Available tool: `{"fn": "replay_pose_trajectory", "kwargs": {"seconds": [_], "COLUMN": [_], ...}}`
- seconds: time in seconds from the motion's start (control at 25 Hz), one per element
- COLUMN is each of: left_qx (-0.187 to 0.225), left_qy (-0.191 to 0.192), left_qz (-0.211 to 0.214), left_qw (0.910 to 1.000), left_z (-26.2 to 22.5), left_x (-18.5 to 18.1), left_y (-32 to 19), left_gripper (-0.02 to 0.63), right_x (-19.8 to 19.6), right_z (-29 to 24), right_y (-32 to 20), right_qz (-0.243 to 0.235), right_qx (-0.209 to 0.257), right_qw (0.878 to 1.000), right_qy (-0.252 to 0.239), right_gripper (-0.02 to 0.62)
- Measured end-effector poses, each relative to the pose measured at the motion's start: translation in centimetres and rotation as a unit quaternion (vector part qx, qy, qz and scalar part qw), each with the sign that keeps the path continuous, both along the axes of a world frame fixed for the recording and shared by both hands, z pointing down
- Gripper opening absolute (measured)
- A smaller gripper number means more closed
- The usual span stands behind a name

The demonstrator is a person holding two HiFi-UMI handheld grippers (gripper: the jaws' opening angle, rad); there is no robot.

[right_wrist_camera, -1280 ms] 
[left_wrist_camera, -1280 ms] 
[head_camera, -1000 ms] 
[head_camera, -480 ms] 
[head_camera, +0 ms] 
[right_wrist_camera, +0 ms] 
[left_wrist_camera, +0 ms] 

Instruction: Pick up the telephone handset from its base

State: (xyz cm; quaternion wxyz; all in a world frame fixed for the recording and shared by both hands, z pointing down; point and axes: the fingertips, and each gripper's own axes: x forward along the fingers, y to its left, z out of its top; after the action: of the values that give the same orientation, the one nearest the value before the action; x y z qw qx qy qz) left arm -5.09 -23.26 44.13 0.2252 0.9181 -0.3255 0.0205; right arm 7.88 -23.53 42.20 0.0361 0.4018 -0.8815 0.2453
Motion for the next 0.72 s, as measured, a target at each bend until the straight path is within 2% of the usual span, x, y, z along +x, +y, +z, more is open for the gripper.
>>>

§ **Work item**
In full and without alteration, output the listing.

§ **Output of the exercise**
Available tool: `{"fn": "replay_pose_trajectory", "kwargs": {"seconds": [_], "COLUMN": [_], ...}}`
- seconds: time in seconds from the motion's start (control at 25 Hz), one per element
- COLUMN is each of: left_qx (-0.187 to 0.225), left_qy (-0.191 to 0.192), left_qz (-0.211 to 0.214), left_qw (0.910 to 1.000), left_z (-26.2 to 22.5), left_x (-18.5 to 18.1), left_y (-32 to 19), left_gripper (-0.02 to 0.63), right_x (-19.8 to 19.6), right_z (-29 to 24), right_y (-32 to 20), right_qz (-0.243 to 0.235), right_qx (-0.209 to 0.257), right_qw (0.878 to 1.000), right_qy (-0.252 to 0.239), right_gripper (-0.02 to 0.62)
- Measured end-effector poses, each relative to the pose measured at the motion's start: translation in centimetres and rotation as a unit quaternion (vector part qx, qy, qz and scalar part qw), each with the sign that keeps the path continuous, both along the axes of a world frame fixed for the recording and shared by both hands, z pointing down
- Gripper opening absolute (measured)
- A smaller gripper number means more closed
- The usual span stands behind a name

The demonstrator is a person holding two HiFi-UMI handheld grippers (gripper: the jaws' opening angle, rad); there is no robot.

[right_wrist_camera, -1280 ms] 
[left_wrist_camera, -1280 ms] 
[head_camera, -1000 ms] 
[head_camera, -480 ms] 
[head_camera, +0 ms] 
[right_wrist_camera, +0 ms] 
[left_wrist_camera, +0 ms] 

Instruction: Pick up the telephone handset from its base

State: (xyz cm; quaternion wxyz; all in a world frame fixed for the recording and shared by both hands, z pointing down; point and axes: the fingertips, and each gripper's own axes: x forward along the fingers, y to its left, z out of its top; after the action: of the values that give the same orientation, the one nearest the value before the action; x y z qw qx qy qz) left arm -5.09 -23.26 44.13 0.2252 0.9181 -0.3255 0.0205; right arm 7.88 -23.53 42.20 0.0361 0.4018 -0.8815 0.2453
Motion for the next 0.72 s, as measured, a target at each bend until the straight path is within 2% of the usual span, x, y, z along +x, +y, +z, more is open for the gripper.
>>>

No more output is needed.